• **EXERCISE INPUT**
^^^^^^^^^^^^^^^^
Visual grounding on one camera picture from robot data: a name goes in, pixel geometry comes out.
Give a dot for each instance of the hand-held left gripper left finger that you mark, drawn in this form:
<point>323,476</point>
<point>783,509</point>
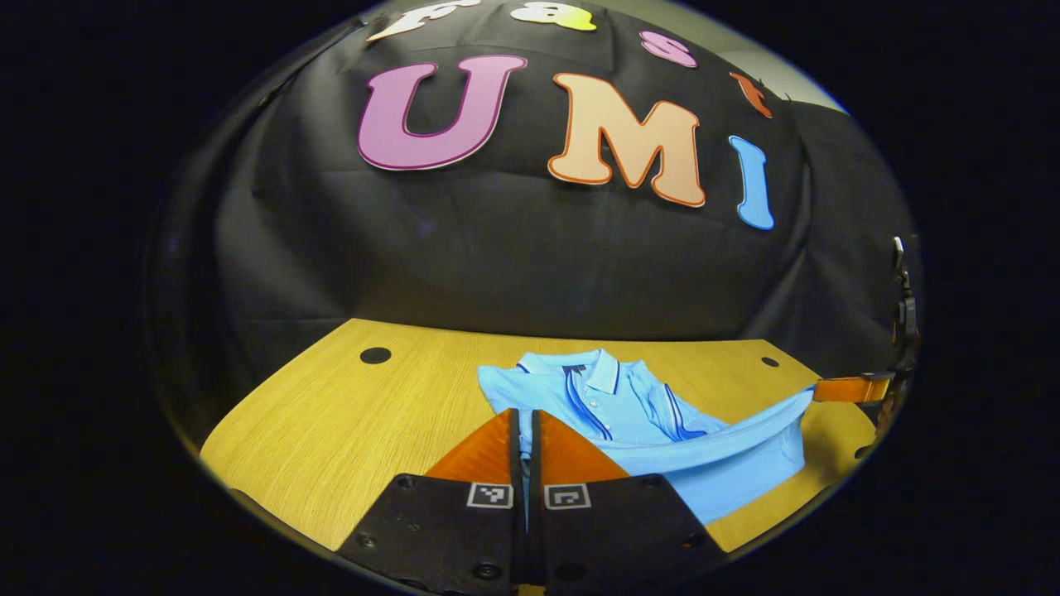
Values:
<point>447,530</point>

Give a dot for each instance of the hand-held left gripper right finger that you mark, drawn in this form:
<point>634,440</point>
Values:
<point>604,530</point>

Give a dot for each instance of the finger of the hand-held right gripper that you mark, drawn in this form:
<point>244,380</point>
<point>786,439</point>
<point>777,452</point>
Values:
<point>853,387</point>

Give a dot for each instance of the light blue T-shirt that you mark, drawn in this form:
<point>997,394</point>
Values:
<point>704,463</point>

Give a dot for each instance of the black backdrop cloth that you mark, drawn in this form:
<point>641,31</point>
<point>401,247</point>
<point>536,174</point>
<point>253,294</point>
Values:
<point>513,248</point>

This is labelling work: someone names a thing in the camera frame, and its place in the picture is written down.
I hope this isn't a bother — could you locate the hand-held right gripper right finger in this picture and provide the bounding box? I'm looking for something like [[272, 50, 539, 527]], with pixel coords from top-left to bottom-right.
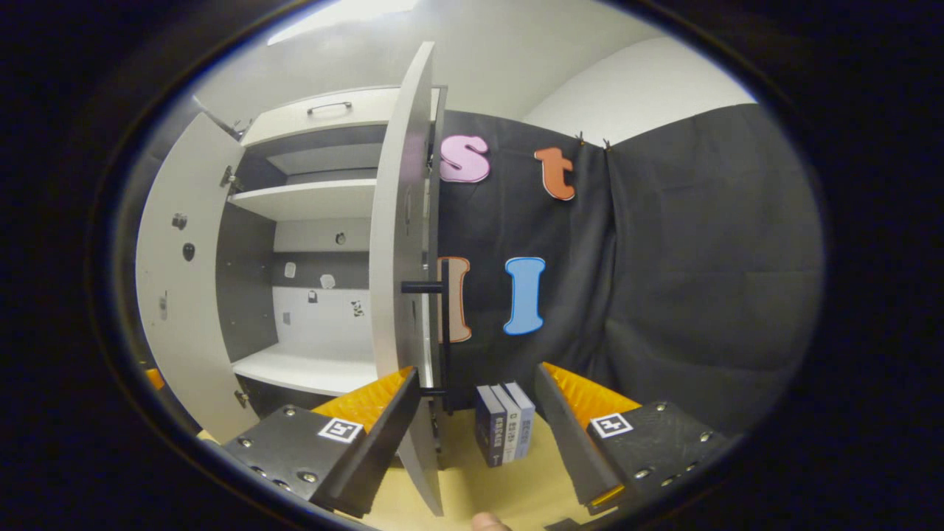
[[534, 362, 732, 516]]

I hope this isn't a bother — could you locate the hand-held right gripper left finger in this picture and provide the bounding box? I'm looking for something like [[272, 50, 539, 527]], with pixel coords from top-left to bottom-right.
[[221, 367, 422, 519]]

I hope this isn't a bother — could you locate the white cabinet door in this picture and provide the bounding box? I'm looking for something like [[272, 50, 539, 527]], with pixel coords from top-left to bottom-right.
[[369, 42, 451, 517], [135, 111, 276, 445]]

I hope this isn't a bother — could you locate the white and grey cabinet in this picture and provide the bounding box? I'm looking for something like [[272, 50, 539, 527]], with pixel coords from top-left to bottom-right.
[[214, 85, 451, 473]]

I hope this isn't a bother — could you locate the white cabinet shelf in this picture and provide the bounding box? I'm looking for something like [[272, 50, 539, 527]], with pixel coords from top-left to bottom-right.
[[232, 343, 379, 398], [227, 179, 379, 223]]

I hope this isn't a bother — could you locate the white cabinet drawer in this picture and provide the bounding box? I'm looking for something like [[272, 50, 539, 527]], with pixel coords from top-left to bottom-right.
[[240, 85, 448, 149]]

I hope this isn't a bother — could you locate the grey book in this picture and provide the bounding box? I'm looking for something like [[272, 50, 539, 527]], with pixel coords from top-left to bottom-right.
[[490, 383, 524, 465]]

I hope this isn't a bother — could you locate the dark blue book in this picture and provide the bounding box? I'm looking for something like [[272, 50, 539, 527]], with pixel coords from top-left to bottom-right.
[[476, 386, 508, 469]]

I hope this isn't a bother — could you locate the black backdrop cloth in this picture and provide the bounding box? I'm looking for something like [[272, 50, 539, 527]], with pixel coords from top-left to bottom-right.
[[435, 103, 825, 437]]
^^^^^^^^^^^^^^^^
• **TASK ITEM**
Transcribe the records above verbatim. Do not carry over any picture.

• **COMPLETED EXERCISE**
Visual grounding on one camera picture from robot data: a name goes in, pixel geometry comes out.
Give a dot for each instance of the hand-held left gripper left finger that you mark, drawn in this form:
<point>323,476</point>
<point>783,509</point>
Values:
<point>447,530</point>

Give a dot for each instance of the hand-held left gripper right finger that you mark, drawn in this form:
<point>634,440</point>
Values:
<point>604,530</point>

Give a dot for each instance of the finger of the hand-held right gripper that you mark, drawn in this form:
<point>244,380</point>
<point>786,439</point>
<point>777,452</point>
Values:
<point>853,387</point>

Give a dot for each instance of the light blue T-shirt that you mark, drawn in this form:
<point>997,394</point>
Values:
<point>704,463</point>

Give a dot for each instance of the black backdrop cloth that you mark, drawn in this form:
<point>641,31</point>
<point>401,247</point>
<point>536,174</point>
<point>253,294</point>
Values:
<point>513,248</point>

This is labelling work: someone names a thing in the camera frame, and its place in the picture is written down.
I hope this isn't a bother — could you locate the hand-held right gripper right finger in this picture and provide the bounding box? I'm looking for something like [[272, 50, 539, 527]], with pixel coords from top-left to bottom-right.
[[534, 362, 732, 516]]

I hope this isn't a bother — could you locate the hand-held right gripper left finger in this picture and provide the bounding box? I'm looking for something like [[272, 50, 539, 527]], with pixel coords from top-left to bottom-right.
[[221, 367, 422, 519]]

I hope this isn't a bother — could you locate the white cabinet door in this picture and provide the bounding box? I'm looking for something like [[272, 50, 539, 527]], with pixel coords from top-left to bottom-right.
[[369, 42, 451, 517], [135, 111, 276, 445]]

I hope this isn't a bother — could you locate the white and grey cabinet in this picture and provide the bounding box? I'm looking for something like [[272, 50, 539, 527]], with pixel coords from top-left to bottom-right.
[[214, 85, 451, 473]]

I hope this isn't a bother — could you locate the white cabinet shelf in this picture and provide the bounding box? I'm looking for something like [[272, 50, 539, 527]], with pixel coords from top-left to bottom-right.
[[232, 343, 379, 398], [227, 179, 379, 223]]

I hope this isn't a bother — could you locate the white cabinet drawer in this picture and provide the bounding box? I'm looking for something like [[272, 50, 539, 527]], with pixel coords from top-left to bottom-right.
[[240, 85, 448, 149]]

I hope this isn't a bother — could you locate the grey book in this picture and provide the bounding box? I'm looking for something like [[272, 50, 539, 527]], with pixel coords from top-left to bottom-right.
[[490, 383, 524, 465]]

I hope this isn't a bother — could you locate the dark blue book in this picture and provide the bounding box? I'm looking for something like [[272, 50, 539, 527]], with pixel coords from top-left to bottom-right.
[[476, 386, 508, 469]]

I hope this isn't a bother — could you locate the black backdrop cloth in this picture and provide the bounding box? I'm looking for something like [[272, 50, 539, 527]], with pixel coords from top-left to bottom-right.
[[435, 103, 825, 437]]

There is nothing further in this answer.